Alphonsus de Guimaraens
Entre brumas ao longe surge a aurora,
O hialino orvalho aos poucos se evapora,
Agoniza o arrebol.
A catedral ebúrnea do meu sonho
Aparece na paz do céu risonho
Toda branca de sol.
E o sino canta em lúgubres responsos:
"Pobre Alphonsus! Pobre Alphonsus!"
O astro glorioso segue a eterna estrada.
Uma áurea seta lhe cintila em cada
Refulgente raio de luz.
A catedral ebúrnea do meu sonho,
Onde os meus olhos tão cansados ponho,
Recebe a benção de Jesus.
E o sino clama em lúgubres responsos:
"Pobre Alphonsus! Pobre Alphonsus!"
Por entre lírios e lilases desce
A tarde esquiva: amargurada prece
Poe-se a luz a rezar.
A catedral ebúrnea do meu sonho
Aparece na paz do céu tristonho
Toda branca de luar.
E o sino chora em lúgubres responsos:
"Pobre Alphonsus! Pobre Alphonsus!"
O céu e todo trevas: o vento uiva.
Do relâmpago a cabeleira ruiva
Vem acoitar o rosto meu.
A catedral ebúrnea do meu sonho
Afunda-se no caos do céu medonho
Como um astro que já morreu.
E o sino chora em lúgubres responsos:
"Pobre Alphonsus! Pobre Alphonsus!"
Quando cheguei, encontrei tudo arrumado, esperando por mim. Encontrei o amor e a compreensão que desejava encontrar mas me senti um pouco incômoda. Como se eu ocupasse espaço demais. Então eu quis chorar. Mas aguentei. E foi bom. E será bom. Tentarei ser útil para fazer valer o meu enorme corpo, e o meu cheiro, e os meus hábitos, porque me sinto como se eu fosse um bebê gigante e temporão que mudasse a dinâmica dessa família. Um pouco de verdade, um pouco de exagero.

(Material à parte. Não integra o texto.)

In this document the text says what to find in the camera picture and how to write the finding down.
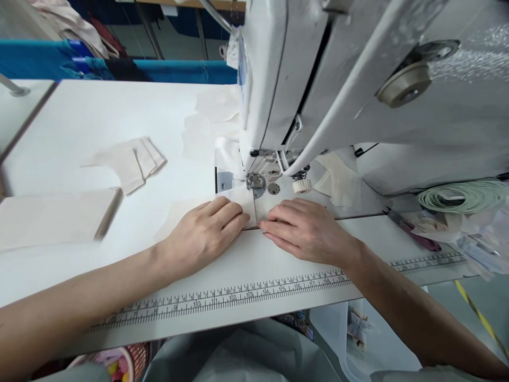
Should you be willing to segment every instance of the sewing machine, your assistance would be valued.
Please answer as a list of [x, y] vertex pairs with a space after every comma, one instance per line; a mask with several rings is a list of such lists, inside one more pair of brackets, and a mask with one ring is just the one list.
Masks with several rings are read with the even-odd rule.
[[311, 175], [332, 151], [369, 185], [358, 216], [380, 195], [504, 173], [509, 59], [492, 32], [505, 30], [506, 11], [454, 0], [248, 2], [240, 153], [255, 198], [272, 198], [265, 210], [293, 192], [327, 204]]

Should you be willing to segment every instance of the right hand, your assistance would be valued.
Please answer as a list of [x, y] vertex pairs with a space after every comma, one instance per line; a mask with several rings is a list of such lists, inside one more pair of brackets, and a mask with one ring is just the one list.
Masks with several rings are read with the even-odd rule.
[[279, 248], [295, 257], [343, 270], [359, 257], [363, 243], [346, 232], [318, 203], [296, 198], [283, 200], [259, 222]]

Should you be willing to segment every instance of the yellow tape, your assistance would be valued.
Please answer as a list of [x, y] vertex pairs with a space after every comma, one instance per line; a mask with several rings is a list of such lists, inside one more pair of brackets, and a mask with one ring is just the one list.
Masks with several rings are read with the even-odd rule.
[[507, 350], [507, 348], [505, 347], [505, 345], [502, 343], [502, 341], [500, 340], [500, 338], [498, 338], [498, 336], [496, 335], [495, 331], [493, 330], [492, 326], [489, 324], [488, 320], [484, 317], [484, 315], [479, 311], [479, 309], [477, 309], [476, 305], [473, 303], [473, 301], [470, 299], [470, 297], [468, 296], [466, 290], [463, 288], [463, 286], [460, 284], [460, 282], [458, 280], [454, 280], [454, 283], [456, 284], [456, 288], [458, 288], [458, 291], [460, 292], [460, 294], [463, 296], [463, 298], [465, 299], [465, 301], [467, 302], [468, 305], [470, 305], [470, 308], [473, 310], [473, 312], [477, 315], [477, 317], [479, 317], [482, 325], [484, 326], [484, 328], [487, 330], [487, 332], [489, 333], [489, 335], [496, 341], [496, 343], [498, 344], [498, 346], [502, 349], [502, 351], [504, 352], [505, 354], [505, 357], [507, 358], [507, 360], [509, 361], [509, 351]]

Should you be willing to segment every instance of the white table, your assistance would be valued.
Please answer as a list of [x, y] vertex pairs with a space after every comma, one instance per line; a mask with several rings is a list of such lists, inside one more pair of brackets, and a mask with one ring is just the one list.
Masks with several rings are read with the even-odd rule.
[[[0, 253], [0, 306], [150, 246], [171, 201], [214, 192], [213, 164], [183, 158], [180, 139], [196, 94], [210, 86], [216, 85], [62, 81], [3, 164], [14, 195], [118, 185], [111, 170], [80, 168], [80, 163], [102, 147], [139, 136], [149, 136], [168, 164], [122, 200], [102, 242]], [[420, 261], [429, 255], [386, 216], [340, 224], [386, 261]], [[360, 297], [338, 272], [294, 258], [260, 230], [244, 231], [219, 260], [144, 299], [136, 316], [133, 305], [106, 318], [67, 354]], [[463, 275], [471, 272], [461, 262], [419, 269], [409, 277], [423, 285]]]
[[16, 135], [22, 131], [35, 116], [39, 108], [51, 94], [52, 80], [13, 80], [21, 87], [30, 89], [23, 97], [14, 97], [8, 88], [0, 85], [0, 162], [3, 153]]

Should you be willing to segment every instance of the white sewing machine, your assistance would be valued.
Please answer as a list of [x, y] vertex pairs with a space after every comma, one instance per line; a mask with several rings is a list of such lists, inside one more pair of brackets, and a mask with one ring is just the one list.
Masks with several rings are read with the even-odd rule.
[[[334, 150], [369, 185], [357, 215], [377, 210], [380, 195], [507, 171], [507, 10], [477, 0], [248, 1], [240, 153], [255, 198], [264, 195], [257, 213], [262, 199], [261, 214], [294, 197], [292, 184], [310, 191], [324, 171], [313, 159]], [[326, 204], [318, 194], [303, 197]]]

Mas esse tempo, esse tempo de silêncio, de contenção, é o que preciso para libertar todo o meu amor que sinto por eles. Para começar minha vida adulta perto da minha "irmãe". E que eu consiga isso. Já estou conseguindo sorrisos e gentilezas de pessoas desconhecidas, como se a cidade que estivesse vestindo esses rostos para dizer que eu pertenço aqui.
No entanto minha verdadeira casa é o Fábio. E tudo depende dele. De nós. Já sabia isso quando escrevi Driving Home. E queria que fosse aqui, nessa cidade.
As ruelas e as casas tem um cheiro úmido e familiar: terra, musgo e pedra. É como se agora eu morasse em um jardim. Gosto de andar bem devagar. O céu azul minha enorme sombrinha e por vezes me vejo surpreendida por praças, flores e pássaros.
Ao passar em frente ao presídio local, bem no meio da cidade, ouvi os presos rezando em cântico. Era uma música emocionada, profunda e muito triste. Olhei pra cima e vi uma igreja. E notei que em quase os pontos da cidade as torres das Igrejas se erguem aos céus. Somos velados por elas. A intransponível pedra de Pedro. Ashes to ashes, dust to dust.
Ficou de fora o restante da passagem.